So, next up was my Craytex wheels:




After several passes, the coarse Craytex finally gave an acceptable finish.  Strangely, I never got sparks with the stones, but the Craytex would occasionally throw a short/tiny yellow spark.  Sounds like maybe low-carbon?  Exotic chinese rare/precious smelted battleship pig-iron, alloyed with carefully-selected Pabst beer cans and IBM disc drive platters?

After full cleanup, it was time for a test fitting.  With the spindle turning, slowly ran a dial test indicator down the bore, and got zero deviation and runout.  Chucked-up the 1/2" reference bar (only took 1/8 turn to tighten the collet this time), spun it up slowly, and ran the indicator along the bar using the carriage leadscrew feed.




Got 0.0002" TIR at the chuck, 0.0004" TIR at the 6" distance.  I can live with that...


----------



## kd4gij (Aug 31, 2014)

Nice job well done.:thumbsup:


----------



## LJP (Sep 1, 2014)

Looks good, worth the effort!


----------



## David Kirtley (Sep 1, 2014)

Sometimes you buy a tool, sometimes it is a kit. Nice rework. I never have done anything to mine as I only use it on my wood lathe.


----------



## Bill C. (Sep 1, 2014)

SG51Buss said:


> I've wanted an accurate collet system for my Atlas/Craftsman 618 lathe for a long time.  Acquired an MT2 drawbar collet set several years ago, but wasn't impressed.  Too much runout, plus limited depth.  Looked into the 5C collet system, but wanted to avoid the expensive/complicated/heavy chuck, and the long protrusion.  Decided to look into the ER collet system.  Accurate, simple, compact system, which allows through-passage of workpiece.  Inexpensive collet chucks of numerous types everywhere.  Except for the older Atlas/Craftsman 618 type 1"-8tpi sleeve-bearing spindle.
> 
> Yes, there's collet chuck plans out there, and I was heading in that direction, until I found this PSI woodworking ER32 collet kit, on sale for $68 on Amazon.  So, let's see if we can make this thing work.  Warning:  Even though it's possible to cruise thru this post in a few minutes, the actual project took me two months.  I must be out of my mind.
> 
> ...



Okay I know my hearing is not perfect working with lathes over the years.  Doesn't sound bad to me.  Some metals just squeal.  The only thing might be the boring bar is a little small in diameter.  If the finish looks good without a lot of chatter marks then it is fine. I like to grinder approach to finish the taper.  Very nice job.  I am glad you were able to convert it to your lathe.


----------



## SG51Buss (Sep 1, 2014)

David Kirtley said:


> ... sometimes it is a kit...



David, Thankyew! :thumbzup: That's the perspective I was struggling to express in this project.
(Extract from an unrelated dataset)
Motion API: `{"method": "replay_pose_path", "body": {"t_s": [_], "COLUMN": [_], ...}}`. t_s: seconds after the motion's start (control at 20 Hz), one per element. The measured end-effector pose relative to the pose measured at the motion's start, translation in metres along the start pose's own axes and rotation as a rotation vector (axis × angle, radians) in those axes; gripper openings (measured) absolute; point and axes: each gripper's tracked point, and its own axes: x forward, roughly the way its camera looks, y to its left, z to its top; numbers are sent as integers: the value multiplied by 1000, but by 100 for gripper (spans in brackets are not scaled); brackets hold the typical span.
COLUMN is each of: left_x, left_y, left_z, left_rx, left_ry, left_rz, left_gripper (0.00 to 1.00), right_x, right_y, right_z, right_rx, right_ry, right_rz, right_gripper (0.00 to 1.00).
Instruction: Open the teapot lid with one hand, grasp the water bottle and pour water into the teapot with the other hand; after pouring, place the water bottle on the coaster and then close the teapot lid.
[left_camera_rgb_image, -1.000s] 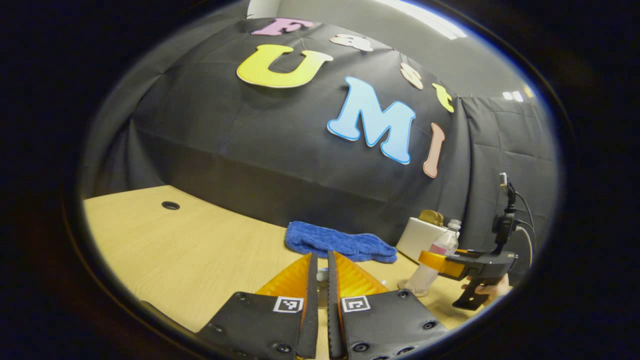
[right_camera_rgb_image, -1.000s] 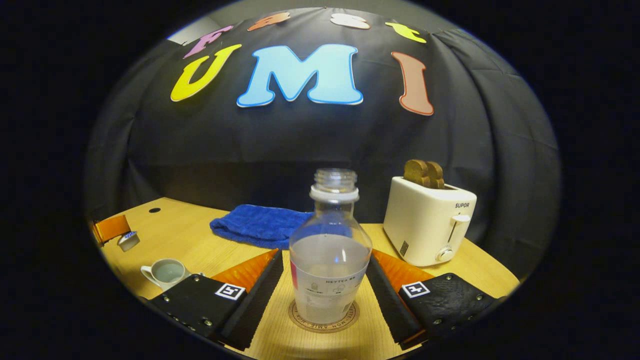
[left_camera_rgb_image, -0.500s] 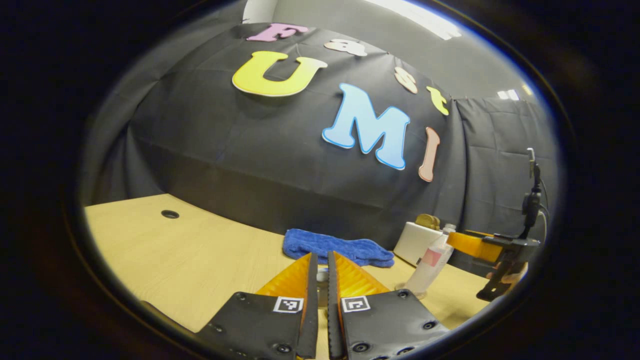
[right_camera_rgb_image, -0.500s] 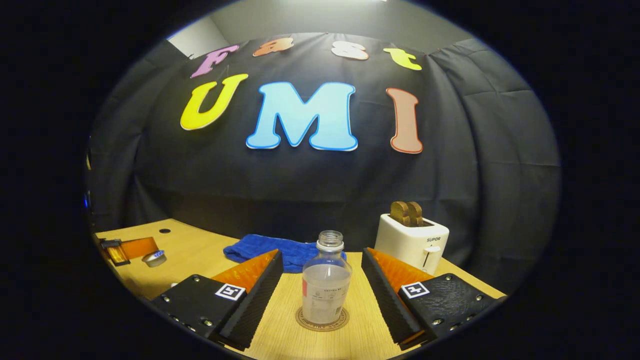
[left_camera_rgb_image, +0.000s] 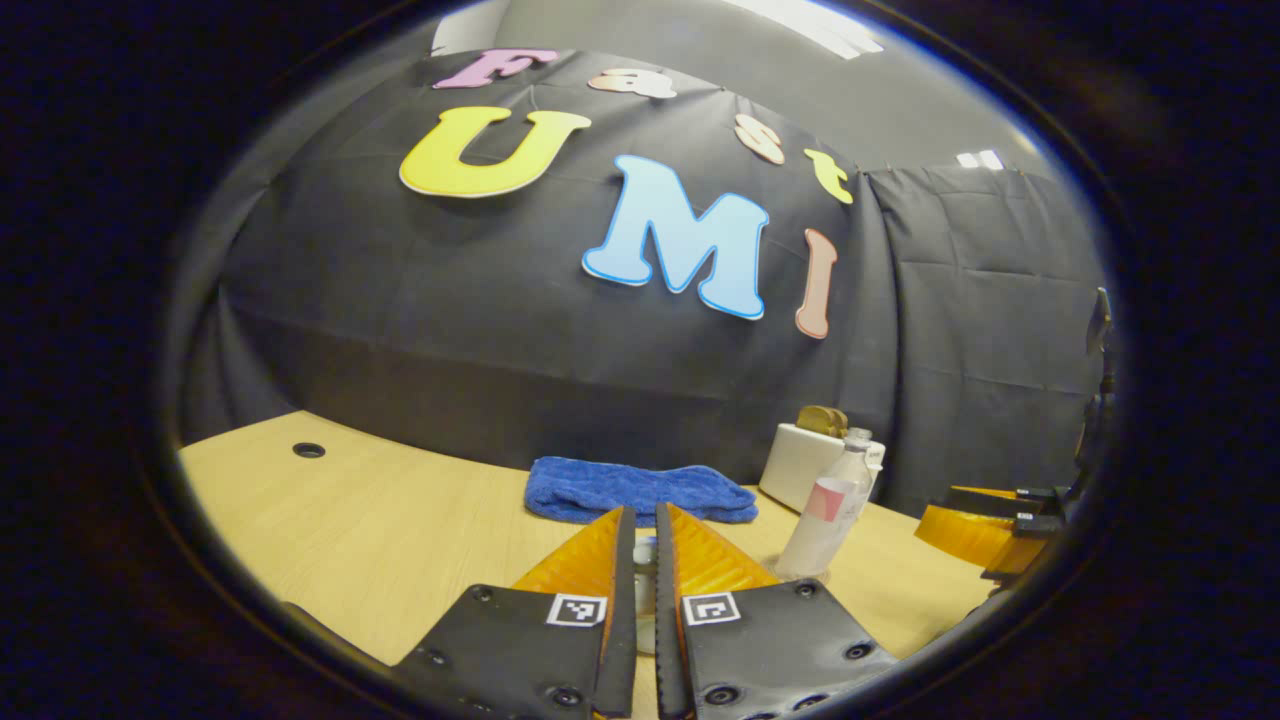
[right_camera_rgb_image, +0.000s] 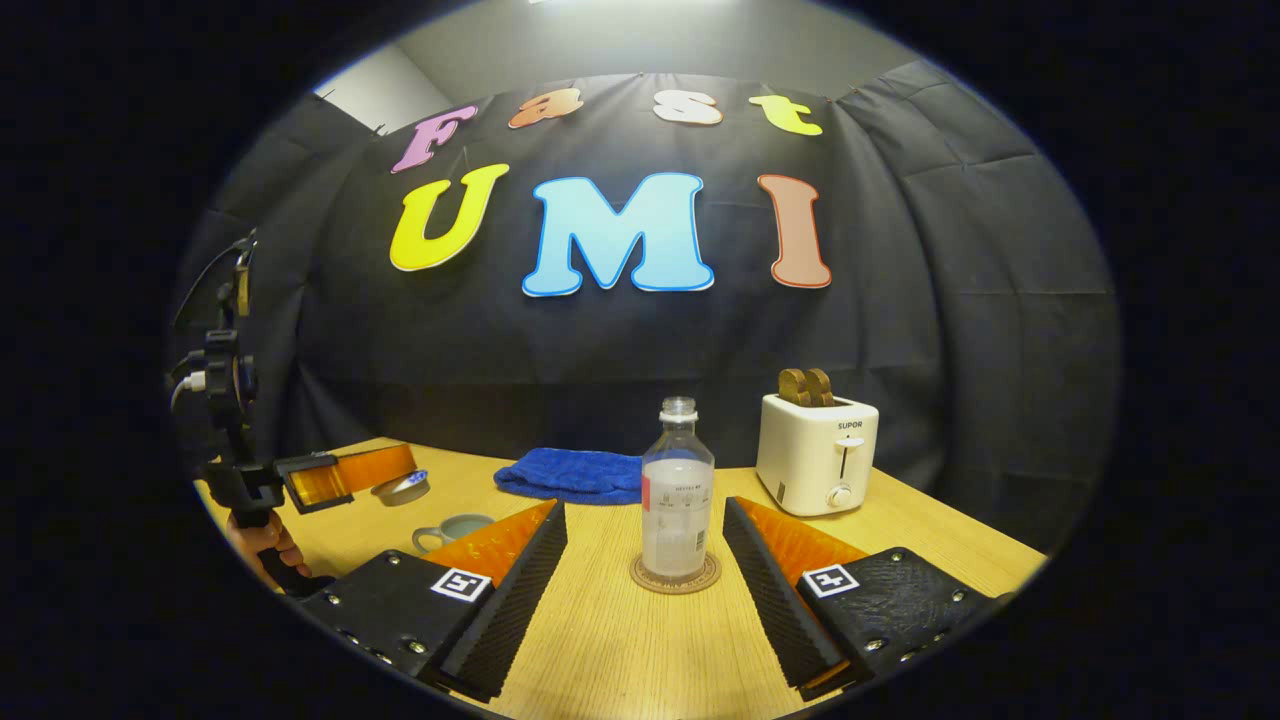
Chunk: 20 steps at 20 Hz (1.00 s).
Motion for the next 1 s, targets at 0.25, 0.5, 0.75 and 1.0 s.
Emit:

Consider it as a 90% finished kit...


----------



## SG51Buss (Sep 1, 2014)

Bill C. said:


> Okay I know my hearing is not perfect working with lathes over the years.  Doesn't sound bad to me.  Some metals just squeal.  The only thing might be the boring bar is a little small in diameter.  If the finish looks good without a lot of chatter marks then it is fine. I like to grinder approach to finish the taper.  Very nice job.  I am glad you were able to convert it to your lathe.



Thanx, Bill.  Yeah, my tinnitus doesn't help me much, either.  And stupidphone audio has it's shortcomings.  Wish you had been here to experience cutting that stuff.  Outer cuts, facing, were all very strange.  Agree on the grinder, so I'm now looking for better stones...


----------



## SG51Buss (Sep 16, 2014)

Following up on this project, I decided that after all the effort to get the compound to the precise 8° angle (actually, within 1 MOA), I wanted to grind the collets to match the collet holder and be centered to the lathe spindle.  So, the compound angle has been left undisturbed since the machining of the collet holder.

The plan is to cut a mandrel, in progressively smaller diameters, to fit the collets in the set, one at a time.  Each successive diameter will be a couple thou oversize so that the collet will press-fit onto the mandrel.  This will ensure that the collet is unsprung and true, plus withstand the mild grinding forces.

The first collet is 3/4", so I turned a mandrel down to 0.752", 0.0000" TIR, for a nice press fit.  I really don't expect to use this collet.  Something this large, for this lathe, is probably better off being setup in the 4-jaw.  So, this one is sort of a proof-of-concept, and will act as a sort of sacrificial piece to get the little 22mm grindstone settled and true.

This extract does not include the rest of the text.